Corticotropin is marketed as H.P. Acthar Gel (currently ANI Pharmaceuticals, formerly Mallinckrodt/Questcor). It carries approximately 19 FDA-labeled indications including infantile spasms (the primary high-evidence indication), nephrotic syndrome (proteinuria reduction in idiopathic nephrotic syndrome), multiple sclerosis exacerbations, rheumatoid arthritis, systemic lupus erythematosus, dermatomyositis, gout, and others. ANI Pharmaceuticals' Cortrophin Gel (approved November 1, 2021) provides the first FDA-approved alternative, priced at approximately 23% below Acthar.
Vancomycin is marketed as Vancocin and Firvanq (approved 1958, with oral solution Firvanq approved 2018). It is the standard treatment for serious MRSA infections (bloodstream infections, endocarditis, pneumonia, bone infections) and is first-line for severe C. difficile colitis. Vancomycin requires therapeutic drug monitoring — blood levels must be checked regularly to ensure the dose is effective without causing kidney damage or hearing loss. The rise of vancomycin-resistant enterococci (VRE) and occasional vancomycin-intermediate S. aureus (VISA) strains represent ongoing challenges. Despite being nearly 70 years old, vancomycin remains irreplaceable for many serious infections, though newer alternatives like daptomycin and the lipoglycopeptides offer advantages in specific settings.
Zilucoplan is marketed as Zilbrysq (approved October 2023) for anti-acetylcholine receptor antibody-positive generalised myasthenia gravis in adults. Administered as a daily subcutaneous self-injection. In the RAISE trial, zilucoplan showed statistically significant improvements in both activities of daily living and quantitative muscle strength scores compared to placebo, with improvements evident from week one. Its key differentiator from existing complement inhibitors (eculizumab, ravulizumab) is the self-injectable format — those alternatives require hospital-based intravenous infusions. As with all complement inhibitors, patients require meningococcal vaccination before starting treatment due to increased susceptibility to meningococcal infection.

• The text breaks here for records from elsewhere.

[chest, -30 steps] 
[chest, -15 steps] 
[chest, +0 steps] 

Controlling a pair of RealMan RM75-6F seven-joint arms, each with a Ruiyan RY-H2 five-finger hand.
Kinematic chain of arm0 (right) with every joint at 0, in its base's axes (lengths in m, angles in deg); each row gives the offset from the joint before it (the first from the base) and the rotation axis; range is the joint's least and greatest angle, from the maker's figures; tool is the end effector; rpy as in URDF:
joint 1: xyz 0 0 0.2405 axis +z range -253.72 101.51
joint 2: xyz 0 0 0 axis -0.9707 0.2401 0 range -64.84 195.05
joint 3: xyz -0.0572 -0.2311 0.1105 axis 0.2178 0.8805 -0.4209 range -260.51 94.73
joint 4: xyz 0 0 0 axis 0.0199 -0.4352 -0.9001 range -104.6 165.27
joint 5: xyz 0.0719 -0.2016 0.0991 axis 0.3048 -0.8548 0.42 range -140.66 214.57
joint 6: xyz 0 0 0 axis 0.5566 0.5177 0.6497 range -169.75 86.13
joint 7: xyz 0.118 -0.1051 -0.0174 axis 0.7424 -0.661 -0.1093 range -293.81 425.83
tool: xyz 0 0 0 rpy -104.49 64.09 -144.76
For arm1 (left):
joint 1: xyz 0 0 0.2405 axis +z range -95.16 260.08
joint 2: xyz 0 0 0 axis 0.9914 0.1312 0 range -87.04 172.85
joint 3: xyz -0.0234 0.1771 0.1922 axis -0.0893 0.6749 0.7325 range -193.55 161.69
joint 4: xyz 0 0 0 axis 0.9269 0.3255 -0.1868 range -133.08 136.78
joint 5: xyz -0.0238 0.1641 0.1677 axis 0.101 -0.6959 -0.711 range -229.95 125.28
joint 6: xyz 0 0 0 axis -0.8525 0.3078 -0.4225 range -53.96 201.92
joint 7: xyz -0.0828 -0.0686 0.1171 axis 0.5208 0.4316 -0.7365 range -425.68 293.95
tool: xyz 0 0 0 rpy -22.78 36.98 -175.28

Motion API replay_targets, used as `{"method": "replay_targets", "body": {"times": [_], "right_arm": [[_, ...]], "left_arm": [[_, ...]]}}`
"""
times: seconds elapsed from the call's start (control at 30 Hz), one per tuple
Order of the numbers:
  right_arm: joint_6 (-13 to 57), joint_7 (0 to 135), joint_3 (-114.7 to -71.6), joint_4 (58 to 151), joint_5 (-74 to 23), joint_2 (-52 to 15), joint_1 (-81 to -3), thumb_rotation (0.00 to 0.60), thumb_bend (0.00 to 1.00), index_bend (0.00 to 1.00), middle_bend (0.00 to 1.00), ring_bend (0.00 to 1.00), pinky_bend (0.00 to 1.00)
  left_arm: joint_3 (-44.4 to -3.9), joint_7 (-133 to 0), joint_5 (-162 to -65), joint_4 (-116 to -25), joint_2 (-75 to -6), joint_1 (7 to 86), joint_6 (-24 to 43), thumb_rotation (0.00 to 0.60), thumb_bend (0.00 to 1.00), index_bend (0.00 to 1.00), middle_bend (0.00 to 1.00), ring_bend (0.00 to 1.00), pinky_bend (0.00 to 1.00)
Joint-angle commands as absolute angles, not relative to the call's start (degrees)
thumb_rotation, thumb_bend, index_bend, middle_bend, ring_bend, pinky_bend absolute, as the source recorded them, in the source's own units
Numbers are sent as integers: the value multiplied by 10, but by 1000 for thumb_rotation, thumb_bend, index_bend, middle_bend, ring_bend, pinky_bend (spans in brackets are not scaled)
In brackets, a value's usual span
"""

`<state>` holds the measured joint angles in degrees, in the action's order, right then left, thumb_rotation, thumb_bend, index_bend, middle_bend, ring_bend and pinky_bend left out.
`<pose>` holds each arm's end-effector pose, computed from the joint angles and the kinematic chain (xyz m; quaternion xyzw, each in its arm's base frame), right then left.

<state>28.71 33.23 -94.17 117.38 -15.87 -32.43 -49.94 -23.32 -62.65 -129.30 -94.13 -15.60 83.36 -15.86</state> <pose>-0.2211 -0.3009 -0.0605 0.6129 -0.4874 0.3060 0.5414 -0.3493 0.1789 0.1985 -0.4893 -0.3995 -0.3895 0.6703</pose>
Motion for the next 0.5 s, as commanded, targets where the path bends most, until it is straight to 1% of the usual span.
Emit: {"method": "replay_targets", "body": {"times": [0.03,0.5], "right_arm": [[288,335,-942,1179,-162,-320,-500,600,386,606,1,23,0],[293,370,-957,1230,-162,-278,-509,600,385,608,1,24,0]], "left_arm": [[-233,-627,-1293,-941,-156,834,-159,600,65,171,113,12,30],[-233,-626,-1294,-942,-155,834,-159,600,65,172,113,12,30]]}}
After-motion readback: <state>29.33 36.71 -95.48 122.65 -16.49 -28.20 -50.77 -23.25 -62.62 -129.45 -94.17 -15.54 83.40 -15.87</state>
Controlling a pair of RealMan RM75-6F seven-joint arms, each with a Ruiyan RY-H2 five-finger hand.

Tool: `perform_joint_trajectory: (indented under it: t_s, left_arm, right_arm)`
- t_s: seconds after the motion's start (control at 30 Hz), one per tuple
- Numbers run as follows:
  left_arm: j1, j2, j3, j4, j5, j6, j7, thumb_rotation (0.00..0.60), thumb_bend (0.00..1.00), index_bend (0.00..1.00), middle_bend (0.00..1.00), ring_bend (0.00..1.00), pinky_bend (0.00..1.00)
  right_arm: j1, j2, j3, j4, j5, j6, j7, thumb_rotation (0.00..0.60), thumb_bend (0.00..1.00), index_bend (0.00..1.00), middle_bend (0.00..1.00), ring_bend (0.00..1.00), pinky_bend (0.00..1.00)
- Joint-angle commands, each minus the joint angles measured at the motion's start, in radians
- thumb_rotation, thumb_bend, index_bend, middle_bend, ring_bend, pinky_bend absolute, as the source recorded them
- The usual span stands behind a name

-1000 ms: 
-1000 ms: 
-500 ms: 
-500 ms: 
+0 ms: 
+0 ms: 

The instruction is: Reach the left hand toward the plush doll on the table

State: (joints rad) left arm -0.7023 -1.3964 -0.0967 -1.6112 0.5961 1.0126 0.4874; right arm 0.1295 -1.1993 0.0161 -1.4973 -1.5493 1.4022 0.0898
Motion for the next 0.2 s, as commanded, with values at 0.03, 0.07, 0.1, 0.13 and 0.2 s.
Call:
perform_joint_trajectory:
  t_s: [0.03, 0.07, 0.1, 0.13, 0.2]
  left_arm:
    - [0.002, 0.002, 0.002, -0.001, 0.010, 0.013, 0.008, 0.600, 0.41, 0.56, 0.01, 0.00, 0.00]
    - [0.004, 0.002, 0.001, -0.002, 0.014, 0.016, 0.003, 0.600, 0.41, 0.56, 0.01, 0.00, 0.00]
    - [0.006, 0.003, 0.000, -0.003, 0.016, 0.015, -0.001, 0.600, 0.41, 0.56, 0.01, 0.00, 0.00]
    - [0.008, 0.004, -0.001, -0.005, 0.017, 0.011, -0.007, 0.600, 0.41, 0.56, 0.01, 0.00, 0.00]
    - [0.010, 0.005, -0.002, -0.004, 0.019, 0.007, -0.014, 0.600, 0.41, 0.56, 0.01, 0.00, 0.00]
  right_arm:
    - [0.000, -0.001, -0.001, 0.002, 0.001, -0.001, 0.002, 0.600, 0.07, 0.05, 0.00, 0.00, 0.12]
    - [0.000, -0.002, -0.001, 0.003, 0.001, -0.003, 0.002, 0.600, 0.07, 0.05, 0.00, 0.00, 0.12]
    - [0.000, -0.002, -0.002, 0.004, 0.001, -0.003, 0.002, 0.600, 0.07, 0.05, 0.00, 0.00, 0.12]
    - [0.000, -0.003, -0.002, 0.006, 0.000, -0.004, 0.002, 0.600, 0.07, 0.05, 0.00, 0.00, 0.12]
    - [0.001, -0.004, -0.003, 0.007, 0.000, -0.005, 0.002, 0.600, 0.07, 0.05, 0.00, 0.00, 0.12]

Daptomycin is marketed as Cubicin (approved September 2003). It is indicated for complicated skin and soft tissue infections and S. aureus bloodstream infections including right-sided endocarditis. Administered as a once-daily intravenous infusion. A key limitation is that daptomycin cannot be used for pneumonia — lung surfactant inactivates the drug. In the bacteraemia trial, daptomycin was non-inferior to vancomycin with significantly lower rates of kidney problems (11% versus 26%). Creatine kinase (CK) levels must be monitored during treatment, as daptomycin can cause muscle toxicity. Generics became available after patent expiry, significantly reducing cost.